◆ Problem to work on: Could you restate the data below word for word, without its pictures?

::: Information supplied :::

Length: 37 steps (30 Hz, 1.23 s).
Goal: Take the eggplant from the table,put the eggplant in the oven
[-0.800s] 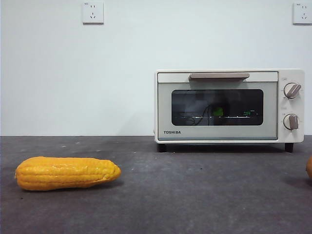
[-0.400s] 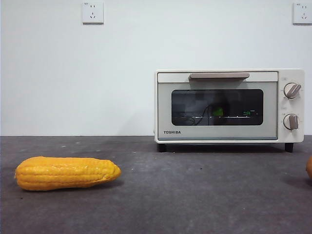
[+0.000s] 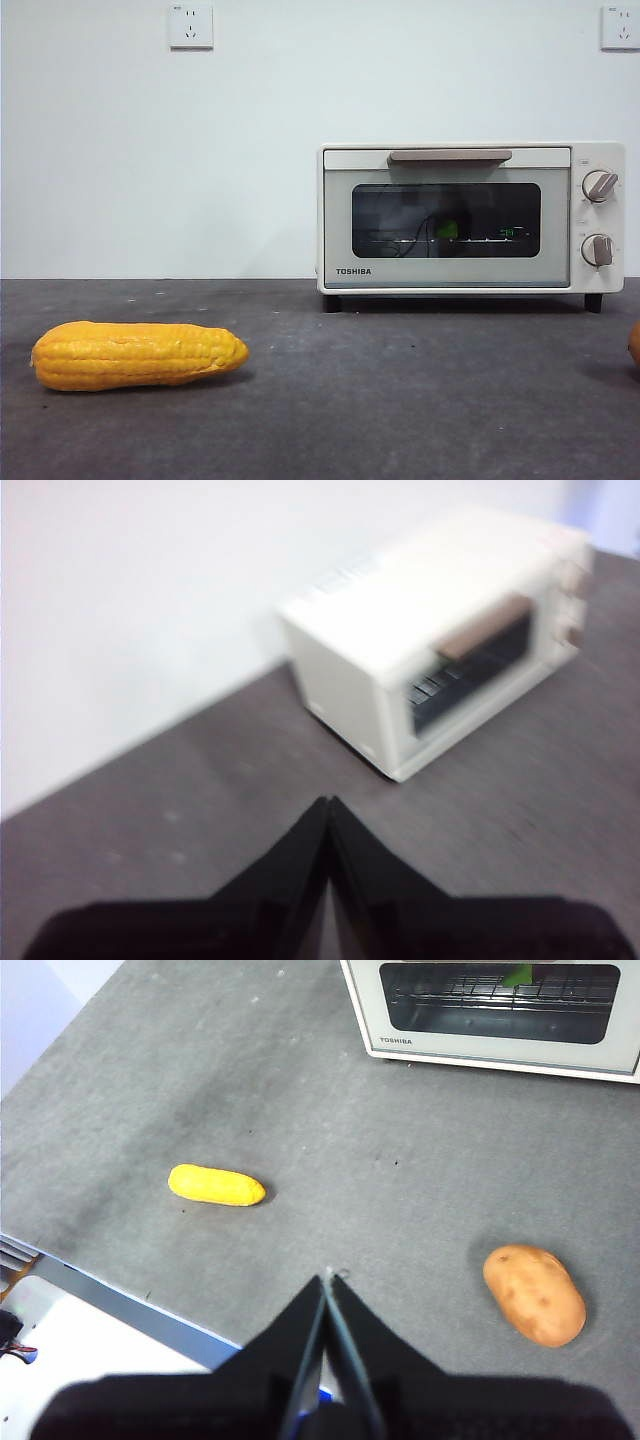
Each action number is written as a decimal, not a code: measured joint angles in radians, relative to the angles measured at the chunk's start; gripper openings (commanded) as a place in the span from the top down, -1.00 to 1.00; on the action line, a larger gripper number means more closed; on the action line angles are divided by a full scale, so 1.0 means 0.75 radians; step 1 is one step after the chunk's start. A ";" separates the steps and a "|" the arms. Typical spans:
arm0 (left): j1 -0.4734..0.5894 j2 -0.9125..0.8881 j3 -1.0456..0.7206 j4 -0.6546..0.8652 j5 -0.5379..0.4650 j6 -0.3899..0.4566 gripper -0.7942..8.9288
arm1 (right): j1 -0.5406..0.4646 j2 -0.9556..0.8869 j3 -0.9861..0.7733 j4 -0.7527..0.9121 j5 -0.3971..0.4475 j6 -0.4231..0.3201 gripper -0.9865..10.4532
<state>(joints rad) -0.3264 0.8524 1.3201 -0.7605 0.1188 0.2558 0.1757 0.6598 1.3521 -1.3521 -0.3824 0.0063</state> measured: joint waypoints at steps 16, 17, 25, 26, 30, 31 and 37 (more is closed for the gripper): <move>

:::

◆ Expected output:
Length: 37 steps (30 Hz, 1.23 s).
Goal: Take the eggplant from the table,put the eggplant in the oven
[-0.800s] 
[-0.400s] 
[+0.000s] 
Each action number is written as a decimal, not a code: measured joint angles in radians, relative to the angles measured at the chunk's start; gripper openings (commanded) as a place in the span from the top down, -1.00 to 1.00; on the action line, a larger gripper number means more closed; on the action line angles are divided by a full scale, so 1.0 means 0.75 radians; step 1 is one step after the chunk's start. A ";" separates the steps and a "|" the arms. Typical spans:
arm0 (left): j1 -0.4734..0.5894 j2 -0.9125..0.8881 j3 -1.0456..0.7206 j4 -0.6546..0.8652 j5 -0.5379..0.4650 j6 -0.3899..0.4566 gripper -0.7942..8.9288
arm1 (right): j1 -0.5406..0.4646 j2 -0.9556..0.8869 j3 -0.9861..0.7733 j4 -0.7527..0.9121 j5 -0.3971..0.4475 j6 -0.4231..0.3201 gripper -0.9865..10.4532
<state>(joints rad) -0.3264 0.8524 1.3201 -0.7605 0.1188 0.2558 0.1757 0.6598 1.3521 -1.3521 -0.3824 0.0063</state> measured: joint waypoints at steps 16, 17, 25, 26, 30, 31 and 37 (more is closed for the gripper): <move>

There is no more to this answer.